Among the worst overcrowding were ski areas that could be easily reached from urban areas, including Vienna, that people fled to the slopes. Police reports on blocked streets and images of crowded elevators prompted local leaders to call Monday for increased safety and social distance strategies.
“Based on our experience, the security plans of the ski areas will be adjusted to ensure social distance, even with a large number of skiers and other guests,” said Markus Achleitner, Minister of Tourism in Upper Austria.
“All those responsible are working to provide their guests with the most relaxing and safe skiing experience,” said Mr. Achleitner said. “But I ask everyone to keep their distance while they wait in line and wear their masks.”

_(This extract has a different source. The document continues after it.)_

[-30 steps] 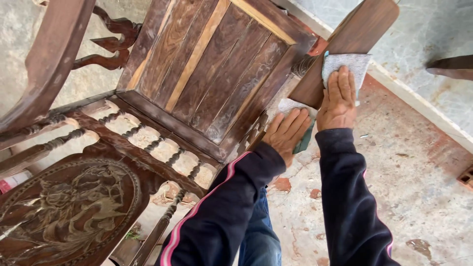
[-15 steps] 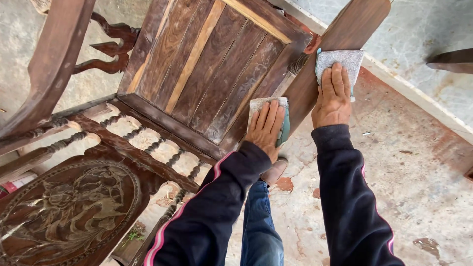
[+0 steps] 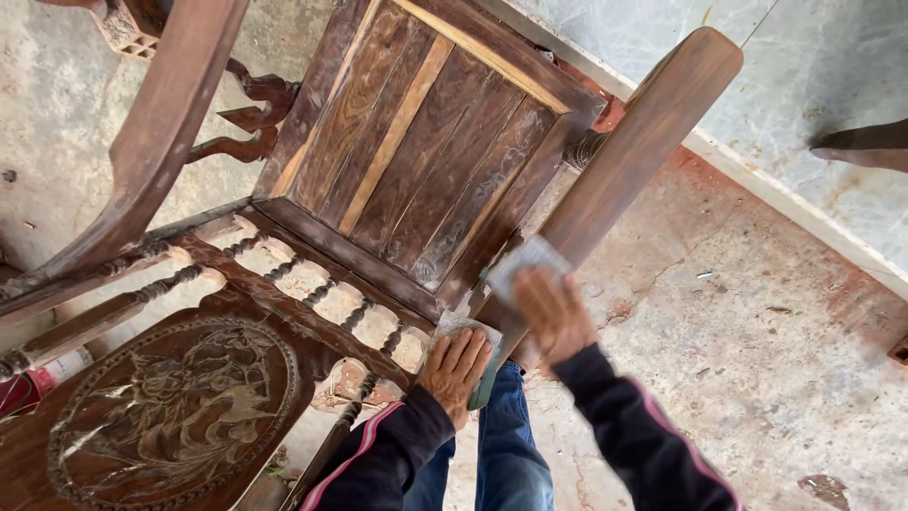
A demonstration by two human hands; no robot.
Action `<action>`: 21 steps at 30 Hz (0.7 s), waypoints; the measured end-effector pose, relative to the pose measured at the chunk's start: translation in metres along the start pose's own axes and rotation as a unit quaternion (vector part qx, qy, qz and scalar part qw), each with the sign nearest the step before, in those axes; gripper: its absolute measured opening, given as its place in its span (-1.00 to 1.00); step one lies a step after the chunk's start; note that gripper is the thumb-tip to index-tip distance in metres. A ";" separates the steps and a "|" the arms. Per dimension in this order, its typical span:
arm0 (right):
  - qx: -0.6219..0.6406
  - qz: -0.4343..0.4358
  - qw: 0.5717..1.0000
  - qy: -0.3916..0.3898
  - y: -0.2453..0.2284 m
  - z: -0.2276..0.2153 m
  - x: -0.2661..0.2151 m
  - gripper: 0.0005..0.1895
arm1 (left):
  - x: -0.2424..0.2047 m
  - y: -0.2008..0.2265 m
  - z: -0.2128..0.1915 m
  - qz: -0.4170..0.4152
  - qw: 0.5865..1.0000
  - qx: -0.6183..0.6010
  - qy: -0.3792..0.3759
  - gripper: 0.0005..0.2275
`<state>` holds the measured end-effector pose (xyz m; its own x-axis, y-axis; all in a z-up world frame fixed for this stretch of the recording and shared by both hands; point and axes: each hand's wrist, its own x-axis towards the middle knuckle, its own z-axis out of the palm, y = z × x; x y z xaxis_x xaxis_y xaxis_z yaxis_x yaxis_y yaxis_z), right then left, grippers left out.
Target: The recorder is sanding and wiping down the wooden frame of a rocking chair to prepare it for finishing.
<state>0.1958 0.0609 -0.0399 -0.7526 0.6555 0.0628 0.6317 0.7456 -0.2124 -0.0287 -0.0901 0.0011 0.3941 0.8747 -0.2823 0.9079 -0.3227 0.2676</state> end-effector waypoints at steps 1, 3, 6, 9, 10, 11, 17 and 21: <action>-0.002 -0.001 1.000 0.001 0.021 -0.005 0.016 -0.39 | 0.001 0.000 0.001 0.000 1.000 0.000 0.002 -0.28; 0.053 0.101 0.993 -0.021 0.062 -0.015 0.047 -0.40 | 0.001 0.000 0.002 0.004 1.000 -0.009 0.010 -0.29; -0.020 0.135 0.991 0.018 0.050 -0.014 0.048 -0.36 | 0.003 0.000 -0.002 0.002 1.000 0.010 0.008 -0.31; -0.086 0.056 0.931 -0.351 -0.046 0.001 0.019 -0.24 | 0.002 0.003 0.010 0.004 0.999 -0.021 0.046 -0.33; -0.089 0.054 0.930 -0.353 -0.047 -0.008 0.009 -0.24 | 0.002 0.004 0.008 0.001 0.999 -0.024 0.048 -0.33; -0.042 0.024 0.975 -0.215 -0.045 -0.015 0.000 -0.28 | 0.003 0.003 0.007 0.000 0.998 -0.028 0.049 -0.33; -0.088 0.112 0.982 -0.123 0.030 -0.076 0.076 -0.41 | 0.008 0.001 0.008 -0.005 0.999 0.037 0.025 -0.34; 0.072 0.124 0.985 0.100 0.033 0.023 0.031 -0.46 | 0.000 0.002 0.004 -0.001 0.995 -0.048 0.089 -0.35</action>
<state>0.1896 0.1031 -0.0676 -0.5183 0.8361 0.1797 0.7476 0.5451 -0.3796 -0.0267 -0.0922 -0.0021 0.3537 0.9280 -0.1173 0.8874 -0.2932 0.3558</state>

German media were quick to spot the chaotic start of Austria’s ski season, with reminders that the Austrian ski resort of Ischgl was sowing outbreaks in Europe last winter. The news weekly Focus predicts “Ischgl 2.0”, while Der Spiegel asks: “Nothing learned from Ischgl?”
Although the spread in Ischgl has been linked to pubs and parties in the resort, skiers from Britain, Iceland, the United States and other countries did not become infected with their virus again in February and March to accelerate its spread. It remains a particularly sensitive subject in Germany, where hundreds of cases have been traced to the resort.

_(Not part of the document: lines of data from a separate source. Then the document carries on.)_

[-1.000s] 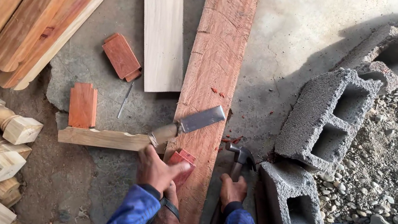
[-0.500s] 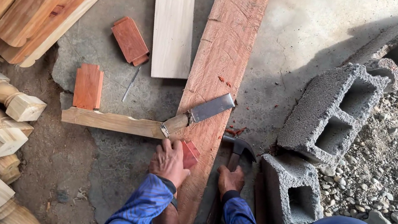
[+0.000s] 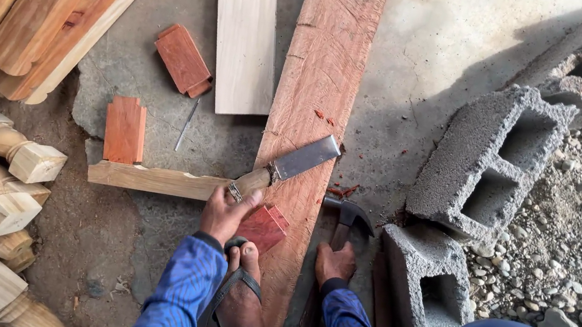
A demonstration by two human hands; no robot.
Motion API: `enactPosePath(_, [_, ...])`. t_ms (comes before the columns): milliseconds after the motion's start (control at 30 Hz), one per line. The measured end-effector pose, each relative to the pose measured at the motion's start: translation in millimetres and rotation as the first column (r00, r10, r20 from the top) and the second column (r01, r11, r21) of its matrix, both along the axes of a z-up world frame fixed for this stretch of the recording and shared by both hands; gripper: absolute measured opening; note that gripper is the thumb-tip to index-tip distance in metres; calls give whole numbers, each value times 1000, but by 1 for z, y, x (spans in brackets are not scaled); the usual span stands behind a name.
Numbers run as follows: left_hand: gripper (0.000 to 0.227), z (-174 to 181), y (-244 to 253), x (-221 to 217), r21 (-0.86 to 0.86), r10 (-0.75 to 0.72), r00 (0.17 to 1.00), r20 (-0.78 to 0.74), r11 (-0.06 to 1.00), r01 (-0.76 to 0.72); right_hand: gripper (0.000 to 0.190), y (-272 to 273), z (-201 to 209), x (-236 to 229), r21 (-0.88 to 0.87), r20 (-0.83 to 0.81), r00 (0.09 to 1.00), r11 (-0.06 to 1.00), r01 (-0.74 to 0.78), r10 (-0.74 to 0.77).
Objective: Fitting and assembling wooden joint components using a hammer and marking tools.
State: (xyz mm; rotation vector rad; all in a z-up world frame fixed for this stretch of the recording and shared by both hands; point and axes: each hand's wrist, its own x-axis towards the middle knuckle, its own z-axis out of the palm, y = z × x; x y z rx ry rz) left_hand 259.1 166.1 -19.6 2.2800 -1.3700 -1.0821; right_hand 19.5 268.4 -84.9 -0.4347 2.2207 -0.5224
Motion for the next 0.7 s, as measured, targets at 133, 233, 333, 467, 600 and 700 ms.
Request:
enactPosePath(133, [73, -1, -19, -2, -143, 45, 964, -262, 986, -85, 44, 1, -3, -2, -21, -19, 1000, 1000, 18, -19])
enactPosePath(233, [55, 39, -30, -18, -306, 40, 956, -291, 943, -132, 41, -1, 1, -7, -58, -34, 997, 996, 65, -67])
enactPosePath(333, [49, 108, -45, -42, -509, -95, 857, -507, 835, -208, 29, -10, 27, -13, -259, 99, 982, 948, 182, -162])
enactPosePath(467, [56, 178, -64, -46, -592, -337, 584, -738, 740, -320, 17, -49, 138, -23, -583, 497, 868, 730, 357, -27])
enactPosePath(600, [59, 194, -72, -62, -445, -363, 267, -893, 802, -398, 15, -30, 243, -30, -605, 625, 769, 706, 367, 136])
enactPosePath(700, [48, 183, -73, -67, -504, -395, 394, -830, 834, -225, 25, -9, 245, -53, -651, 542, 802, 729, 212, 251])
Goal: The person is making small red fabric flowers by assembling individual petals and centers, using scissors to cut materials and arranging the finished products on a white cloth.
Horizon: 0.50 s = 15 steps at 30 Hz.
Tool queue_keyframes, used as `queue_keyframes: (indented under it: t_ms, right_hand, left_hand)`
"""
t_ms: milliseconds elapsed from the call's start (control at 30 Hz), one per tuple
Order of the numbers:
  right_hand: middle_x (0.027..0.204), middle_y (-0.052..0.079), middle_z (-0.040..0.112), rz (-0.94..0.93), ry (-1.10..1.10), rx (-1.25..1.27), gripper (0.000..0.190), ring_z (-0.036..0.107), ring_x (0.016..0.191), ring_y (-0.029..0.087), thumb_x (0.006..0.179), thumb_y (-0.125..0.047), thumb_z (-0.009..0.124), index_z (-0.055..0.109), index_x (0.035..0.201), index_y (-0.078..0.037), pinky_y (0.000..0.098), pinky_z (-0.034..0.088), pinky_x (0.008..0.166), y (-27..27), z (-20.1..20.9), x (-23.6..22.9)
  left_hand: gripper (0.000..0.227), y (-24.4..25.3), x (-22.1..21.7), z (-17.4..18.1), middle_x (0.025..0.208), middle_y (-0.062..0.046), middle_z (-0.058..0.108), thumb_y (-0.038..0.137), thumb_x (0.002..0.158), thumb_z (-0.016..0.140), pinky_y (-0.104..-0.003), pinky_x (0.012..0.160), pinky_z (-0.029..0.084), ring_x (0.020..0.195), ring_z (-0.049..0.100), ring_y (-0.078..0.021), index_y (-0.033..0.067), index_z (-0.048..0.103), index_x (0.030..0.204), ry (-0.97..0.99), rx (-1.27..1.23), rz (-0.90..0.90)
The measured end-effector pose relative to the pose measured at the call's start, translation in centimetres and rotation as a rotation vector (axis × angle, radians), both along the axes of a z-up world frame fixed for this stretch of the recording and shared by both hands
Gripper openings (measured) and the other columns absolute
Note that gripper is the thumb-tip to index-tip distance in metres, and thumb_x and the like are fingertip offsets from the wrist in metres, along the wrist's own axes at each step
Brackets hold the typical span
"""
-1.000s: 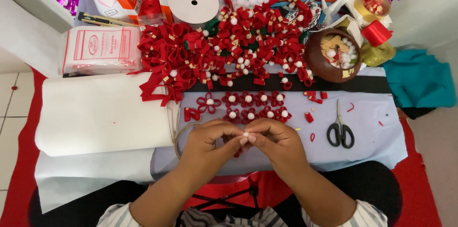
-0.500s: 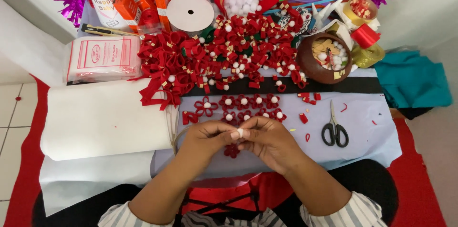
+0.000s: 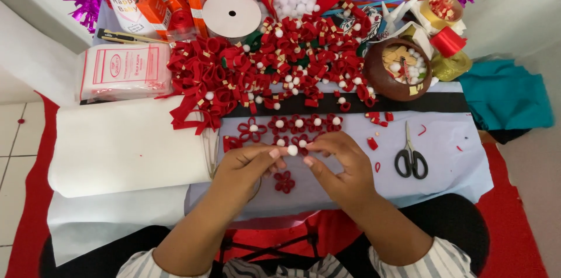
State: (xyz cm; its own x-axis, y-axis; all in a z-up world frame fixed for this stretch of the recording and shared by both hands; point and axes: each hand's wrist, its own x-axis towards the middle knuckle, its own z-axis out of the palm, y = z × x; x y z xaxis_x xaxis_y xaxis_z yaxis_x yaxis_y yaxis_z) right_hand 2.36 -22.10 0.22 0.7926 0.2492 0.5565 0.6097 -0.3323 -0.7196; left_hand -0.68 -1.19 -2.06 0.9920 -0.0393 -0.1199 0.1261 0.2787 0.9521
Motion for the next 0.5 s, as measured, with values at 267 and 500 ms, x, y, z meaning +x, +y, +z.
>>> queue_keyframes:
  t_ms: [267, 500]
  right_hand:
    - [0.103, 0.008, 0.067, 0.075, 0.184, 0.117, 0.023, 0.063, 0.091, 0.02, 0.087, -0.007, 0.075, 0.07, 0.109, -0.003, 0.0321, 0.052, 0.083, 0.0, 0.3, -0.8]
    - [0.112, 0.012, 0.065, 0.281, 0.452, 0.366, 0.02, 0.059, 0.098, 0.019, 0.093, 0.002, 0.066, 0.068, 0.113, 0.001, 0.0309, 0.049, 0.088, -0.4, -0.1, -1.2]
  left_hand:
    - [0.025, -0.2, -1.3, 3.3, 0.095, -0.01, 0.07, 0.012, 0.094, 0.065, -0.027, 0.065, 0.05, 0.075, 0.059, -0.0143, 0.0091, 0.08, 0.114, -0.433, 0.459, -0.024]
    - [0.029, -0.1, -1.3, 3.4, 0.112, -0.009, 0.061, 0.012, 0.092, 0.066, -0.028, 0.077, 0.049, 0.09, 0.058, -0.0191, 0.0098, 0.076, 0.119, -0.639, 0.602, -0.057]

Yet the roads leading to West Germany were very similar to those of Austria, with cars backed for miles. Although the lifts did not run and all services, including toilets, remained closed, skiers who wanted to ride on a snowy slope turned up in record numbers
“Please do not come here,” the Winterberg ski resort said in a message on its Facebook page, asking people to stay home or turn around if they were already on their way.
In early December, France, Italy and Germany all agreed to keep their ski resorts closed during the holidays in an effort to slow down the pandemic. But Chancellor Sebastian Kurz of Austria fought hard for a widely cherished and economically necessary industry.
After weeks of heated debate within the European Union, Mr. Kurz found a compromise to keep ski slopes open but tourists outside. Hotels and restaurants remain closed and a ten-day quarantine requirement is imposed on anyone entering the country in an effort to discourage weekenders and day-trippers, especially from Germany.
Like Austria, Switzerland, which is not an EU member, has also decided to leave its ski resorts open, despite a much higher infection rate than most of its neighbors, including Austria.
But after new, more transmissible coronavirus variants emerged in Britain and South Africa, the Swiss decided on 20 December to cease all fighting from the two countries and demand that anyone who had arrived there since 14 December had to spend days in quarantine.
While some skiers decided to pack up immediately and return, others stayed in their Swiss hotel rooms or rentals, especially in the Verbier ski resort, which is popular with British tourists.
On Sunday, reports spread through news media that hundreds of British tourists had defied the isolation orders and skipped the country in the dark of night, possibly crossing nearby borders with France and Italy. Hotels realized what was happening when they found pristine breakfasts outside the doors of quarantined guests.
‘It was a big problem – also for us – to receive information when you just arrived that you had to stay in your room. I can understand that anyone will find any possibility to go home, ”said Simon Wiget, director of tourism in Verbier. But he said he had no information on how many people had left the country and how they would have done so.
“Normally they could not travel unless they had done their quarantine,” he said in a phone call. “They could not fly back, but it is possible that they found a solution, perhaps on the highway.”
Jean-Marc Sandoz, the communications representative of the Bagnes municipality, part of the large Verbier region, said he also did not have exact numbers or details on the number of tourists that may be left.
“It is possible that some of them have quarantined,” he said. Sandoz said. “They were not prisoners.”